Imagine a scenario in which a network operator has only little low band spectrum, lets say 10 MHz in 700 or 800 MHz and wants to transition from 4G to 5G. This spectrum is used today for LTE and acts as an anchor for LTE to which additional spectrum is added with Carrier Aggregation if devices can receive a signal on higher frequencies as well. This is done because the reach at higher frequency ranges is much shorter. When a network operator introduces 5G with Option 3, the 10 MHz continue to be used for LTE. 5G resources in other frequency bands can be added. So far so good.
The next step in the 5G evolution is to introduce a 5G core network (5GC) and mobile devices that implement the new 5G Non-Access Stratum protocol so that they can talk with the new core. At this point the LTE base station then has to support both Option 3 and Option 7, so legacy 5G devices can talk to the 4G core while new devices can talk to the new 5GC. Moving to a 5G only network architecture would then mean switching from LTE to 5G on the low band channel and thus dropping support for LTE-only and 5G Option 3 devices. This is obviously not possible for a very long time to come without severely disgruntling a sizeable part of your subscriber base.
A potential solution to this undesirable situation might be ‘in-carrier LTE+NR coexistence’. Little has been written about this transition technology so far, but at MWC 2019, Ericsson publicly announced that they will add support for this on their radio platform. The idea behind co-existence is that LTE and NR will run on the same channel, with a part of the time domain being assigned to LTE and another part assigned to NR. To make this work, LTE-only devices must never know that this is going on, which means that certain periodic downlink LTE signals must be sent even during times when the NR part occupies the air interface. This obviously means that there must be a tight integration between the eNB and gNB.
This way, LTE-only and 5G Option 3 devices could use the LTE part of the channel while 5GC capable UEs could use the NR part. In practice such an approach would make sense if the partition between LTE and NR is either very flexible or if the percentage of 5GC capable UEs is already high enough to justify removing a certain percentage of the spectrum for them in a semi-static fashion. Concerning flexibility, the Ericsson press announcement linked to above has the following to say:
“For every millisecond, the split of simultaneous 4G and 5G capacity is adjusted to secure an optimal performance for any mix of 4G and 5G active devices in the network. This minimizes spectrum wastage and results in the best end-user performance.”

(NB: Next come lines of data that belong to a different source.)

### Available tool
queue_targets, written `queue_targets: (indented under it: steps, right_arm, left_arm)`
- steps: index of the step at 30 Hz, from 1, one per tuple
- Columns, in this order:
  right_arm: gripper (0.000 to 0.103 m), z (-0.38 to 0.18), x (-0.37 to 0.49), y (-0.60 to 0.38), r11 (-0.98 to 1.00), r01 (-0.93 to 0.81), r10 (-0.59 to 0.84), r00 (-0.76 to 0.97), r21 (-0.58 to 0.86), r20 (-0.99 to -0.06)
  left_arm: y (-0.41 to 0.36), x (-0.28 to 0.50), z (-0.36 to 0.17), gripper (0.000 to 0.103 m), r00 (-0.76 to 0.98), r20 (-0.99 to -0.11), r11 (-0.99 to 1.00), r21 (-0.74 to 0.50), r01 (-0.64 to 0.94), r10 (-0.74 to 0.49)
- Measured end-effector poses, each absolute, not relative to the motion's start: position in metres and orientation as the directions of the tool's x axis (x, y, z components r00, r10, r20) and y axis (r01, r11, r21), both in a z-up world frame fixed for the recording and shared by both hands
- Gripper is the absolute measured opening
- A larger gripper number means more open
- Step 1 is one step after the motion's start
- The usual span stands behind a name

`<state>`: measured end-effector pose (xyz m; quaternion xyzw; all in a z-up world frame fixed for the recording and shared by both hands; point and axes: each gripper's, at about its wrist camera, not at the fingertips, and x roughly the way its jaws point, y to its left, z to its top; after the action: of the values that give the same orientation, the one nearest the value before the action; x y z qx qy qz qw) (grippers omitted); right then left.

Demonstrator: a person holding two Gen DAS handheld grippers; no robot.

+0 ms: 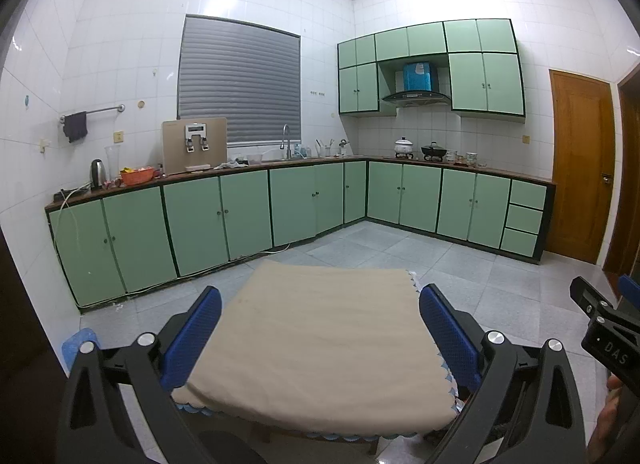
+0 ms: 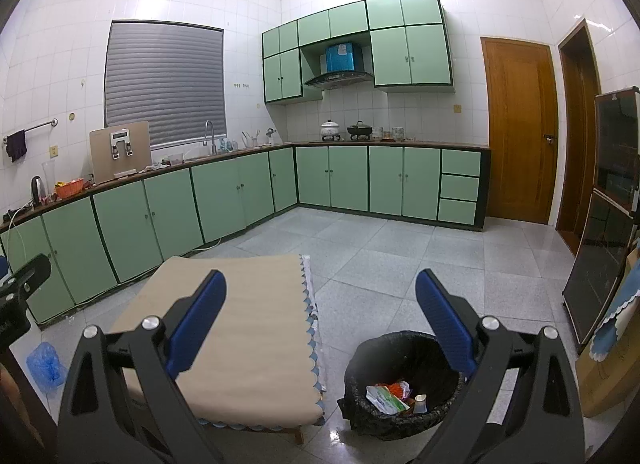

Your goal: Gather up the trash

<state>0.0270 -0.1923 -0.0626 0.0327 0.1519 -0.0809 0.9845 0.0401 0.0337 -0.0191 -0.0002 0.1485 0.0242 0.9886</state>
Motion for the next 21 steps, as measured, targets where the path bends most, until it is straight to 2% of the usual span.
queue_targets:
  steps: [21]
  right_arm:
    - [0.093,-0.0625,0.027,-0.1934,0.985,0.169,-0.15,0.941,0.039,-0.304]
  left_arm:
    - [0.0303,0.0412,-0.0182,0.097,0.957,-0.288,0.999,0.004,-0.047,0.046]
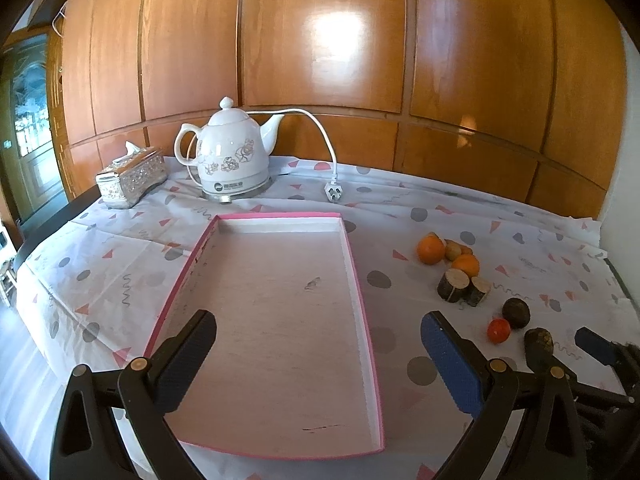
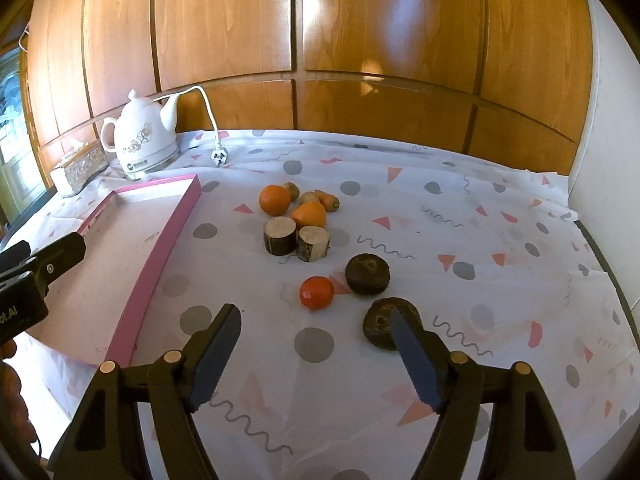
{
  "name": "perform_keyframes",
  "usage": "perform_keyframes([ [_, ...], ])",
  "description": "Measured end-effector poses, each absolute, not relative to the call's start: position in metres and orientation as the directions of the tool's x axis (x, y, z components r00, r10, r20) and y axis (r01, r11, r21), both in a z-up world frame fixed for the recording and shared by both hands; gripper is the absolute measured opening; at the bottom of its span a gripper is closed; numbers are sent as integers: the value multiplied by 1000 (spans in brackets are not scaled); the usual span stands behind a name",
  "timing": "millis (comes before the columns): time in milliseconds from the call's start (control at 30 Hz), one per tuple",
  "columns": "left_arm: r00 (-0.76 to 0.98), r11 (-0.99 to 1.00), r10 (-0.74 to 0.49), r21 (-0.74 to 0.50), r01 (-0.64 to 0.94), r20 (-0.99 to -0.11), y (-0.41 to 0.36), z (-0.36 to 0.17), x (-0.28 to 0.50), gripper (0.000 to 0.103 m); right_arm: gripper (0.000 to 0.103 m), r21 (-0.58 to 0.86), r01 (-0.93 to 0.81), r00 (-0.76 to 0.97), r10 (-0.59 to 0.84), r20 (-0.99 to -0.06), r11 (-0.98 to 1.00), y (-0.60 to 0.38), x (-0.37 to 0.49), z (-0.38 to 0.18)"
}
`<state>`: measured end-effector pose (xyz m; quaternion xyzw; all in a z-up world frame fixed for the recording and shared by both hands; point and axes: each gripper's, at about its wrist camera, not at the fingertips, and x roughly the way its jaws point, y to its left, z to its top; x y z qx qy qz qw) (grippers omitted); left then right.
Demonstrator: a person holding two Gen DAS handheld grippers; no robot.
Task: Organize fruits
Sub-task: 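Move the right gripper toward the large dark brown round fruit, then close the right gripper around the dark brown round fruit and lift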
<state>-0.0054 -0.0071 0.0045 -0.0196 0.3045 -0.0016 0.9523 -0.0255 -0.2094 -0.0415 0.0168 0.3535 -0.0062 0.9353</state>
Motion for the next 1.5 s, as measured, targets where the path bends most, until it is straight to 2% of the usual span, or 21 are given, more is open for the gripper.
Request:
perform_keyframes([
  [333,813,999,-34,-35,17,-581,-13,4,-5,103,75,33,23,747,5,-665,999,-221,-29,-42],
  [967,807,997,-72,-17,77,-586,-28,2,-2,103,74,62,3,724,41,-689,998,-244,-35,-52],
  [1233,770,974,-221,-87,211,-599,-43,0,-2,103,73,109,33,698,55,-714,993,-271,-40,-64],
  [1367,732,957,-268,-82,280,-626,-60,-5,1,103,73,147,39,674,82,-734,988,-285,-36,-73],
  [1433,712,948,-286,-84,306,-641,-66,-9,3,103,67,151,30,663,93,-743,988,-285,-31,-78],
  [1500,693,941,-303,-91,326,-654,-70,-11,7,103,65,154,29,656,97,-748,988,-286,-27,-82],
])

Another reason to go in this direction could be to make better use of network slicing, e.g. to have different kinds of 5G air interfaces which could be useful once things like NB-IoT have been ported in the standards from 4G to 5G and devices are available to leverage it. Don’t count on this happening in the next few years.
I’ve found some further information about this here, and there are a number of 3GPP input documents on the topic. However, there’s not a lot to work with yet from a higher level point of view. So the only way at the moment to find out more seems to go directly to the 3GPP specs and dig through the relevant parts. If you can find them.
So what do you think, will we see LTE/NR co-existence on the same channel in practice or will operators just go for Option 7 in practice and ride it out till the very end?